I had pulled "The Joys of Yiddish" down from the bookshelf in order to find a word for "troubles" that was at the tip of my tongue. I actually had the word correct: It is tsores (to rhyme with juris" or "Boris") from the Hebrew word tsarah, "trouble."
With each definition, author Leo Rosten provides sayings or commentary, and in addition to the folk saying that I liked, he also included this little exchange on the page about "tsores," which is often used when speaking of offspring:
"And how many children do you have?"
"None."
"No children?! So what do you do for aggravation?"
This also made me laugh.
My children have never provided any major aggravations, just the usual ones. Yet my imagination is so active that I can conjure enough aggravations on my own. I did so recently for each child.
For Ben, who drives a Toyota, when news came out this week that the company had recalled 2.17 million vehicles in the US. to address accelerator pedals that could become jammed in drivers' side carpeting: Now I have to worry about Ben's pedal jamming down when he's driving? (I saw him today and he reminded me that it was an issue for new cars and that if there was a problem with his 2004 model it would have happened already.)
For Joe, who has a Saturn Ion.
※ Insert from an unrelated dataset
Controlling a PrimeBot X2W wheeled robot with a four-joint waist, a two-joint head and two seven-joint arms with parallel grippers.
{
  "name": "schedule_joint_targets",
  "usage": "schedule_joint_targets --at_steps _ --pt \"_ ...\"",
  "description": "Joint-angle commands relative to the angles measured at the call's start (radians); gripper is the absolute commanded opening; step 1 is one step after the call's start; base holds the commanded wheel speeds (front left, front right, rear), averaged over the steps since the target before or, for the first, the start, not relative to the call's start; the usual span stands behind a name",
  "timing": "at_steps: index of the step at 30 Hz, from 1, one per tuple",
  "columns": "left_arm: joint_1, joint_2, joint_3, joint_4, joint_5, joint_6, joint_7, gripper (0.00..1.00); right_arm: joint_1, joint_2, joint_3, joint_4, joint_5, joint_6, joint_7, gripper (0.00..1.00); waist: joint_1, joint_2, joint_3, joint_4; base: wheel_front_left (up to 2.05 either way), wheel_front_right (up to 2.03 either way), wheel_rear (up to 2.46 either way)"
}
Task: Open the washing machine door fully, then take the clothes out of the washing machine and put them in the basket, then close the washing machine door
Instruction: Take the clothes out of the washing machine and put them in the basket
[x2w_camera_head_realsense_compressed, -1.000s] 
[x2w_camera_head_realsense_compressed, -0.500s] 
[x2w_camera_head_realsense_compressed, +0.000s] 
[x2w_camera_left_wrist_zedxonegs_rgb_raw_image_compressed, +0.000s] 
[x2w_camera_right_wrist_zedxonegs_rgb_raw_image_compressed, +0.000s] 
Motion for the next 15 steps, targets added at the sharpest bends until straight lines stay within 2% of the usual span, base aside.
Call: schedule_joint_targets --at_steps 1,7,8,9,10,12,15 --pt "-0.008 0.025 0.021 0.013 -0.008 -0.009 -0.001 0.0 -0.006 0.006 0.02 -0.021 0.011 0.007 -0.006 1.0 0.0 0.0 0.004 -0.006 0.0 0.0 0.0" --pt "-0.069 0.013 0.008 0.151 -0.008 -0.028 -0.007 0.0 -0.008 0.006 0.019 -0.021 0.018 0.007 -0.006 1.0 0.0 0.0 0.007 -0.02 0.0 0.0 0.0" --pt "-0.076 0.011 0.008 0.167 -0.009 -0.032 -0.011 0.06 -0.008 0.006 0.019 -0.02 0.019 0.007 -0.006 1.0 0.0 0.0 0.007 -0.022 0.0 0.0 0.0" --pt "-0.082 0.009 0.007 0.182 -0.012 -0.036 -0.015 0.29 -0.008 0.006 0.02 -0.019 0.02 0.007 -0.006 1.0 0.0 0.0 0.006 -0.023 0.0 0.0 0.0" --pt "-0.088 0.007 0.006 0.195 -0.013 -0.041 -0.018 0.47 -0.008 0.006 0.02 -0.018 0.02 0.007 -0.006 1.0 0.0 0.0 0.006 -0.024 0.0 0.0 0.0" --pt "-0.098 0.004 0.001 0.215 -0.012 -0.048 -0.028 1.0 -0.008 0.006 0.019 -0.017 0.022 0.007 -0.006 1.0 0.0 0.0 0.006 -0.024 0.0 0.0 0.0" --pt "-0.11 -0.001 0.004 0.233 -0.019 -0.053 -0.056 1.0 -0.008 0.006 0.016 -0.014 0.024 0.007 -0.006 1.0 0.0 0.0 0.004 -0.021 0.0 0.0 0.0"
I drove it the other night, and it seemed like the drivers' door didn't closed all the way and that the steering wheel occasionally squeaked: Now I have to worry about Joe falling out of the car or finding that the steering wheel has suddenly refused to steer? (He told me the door is fine and that the steering wheel only squeaks in cold weather.)
For Katie, who doesn't get enough calcium in her diet and who won't take a calcium supplement: Now I have to worry about her getting osteoporosis? "Your bones are going to break!" I said to her in my best Jewish mother's voice. (She promised to have more cereal with milk at school.)
Oy. The worry never stops.
Joe and Katie were both home this past week for a February vacation. It was great having them here. Joe just went back, and I drive Katie back to Brandeis tomorrow.
Soon it will just be me, Maddie...and the creature who roams the house when we're not here.
The "creature" took a pear out of a bowl and nibbled away some chunks, ate a piece of a dog toy, moved a plastic bag from the kitchen to the living room where it ate a bagel, and knocked over a lamp.
I figured it's probably a squirrel and called the animal control officer, who told me to open a window or door in the kitchen and lay down a trail of food leading to the outside in hopes that the intruder will pick up and leave.
It creeps me out.
I told Katie I bet she's glad she's getting out of here tomorrow. She didn't disagree. Instead, she wondered, "What if you wake up in the middle of the night and it's sitting on your face?"
Thanks, Katie.
"This is how horror movies start," she persisted, intoning in her best movie trailer voice. "First, they thought it was a mouse...then a squirrel...and then it started moving furniture around."
I guess I passed my imagination on to her.
I think I will go worry about the creature.
It beats worrying about leukemia.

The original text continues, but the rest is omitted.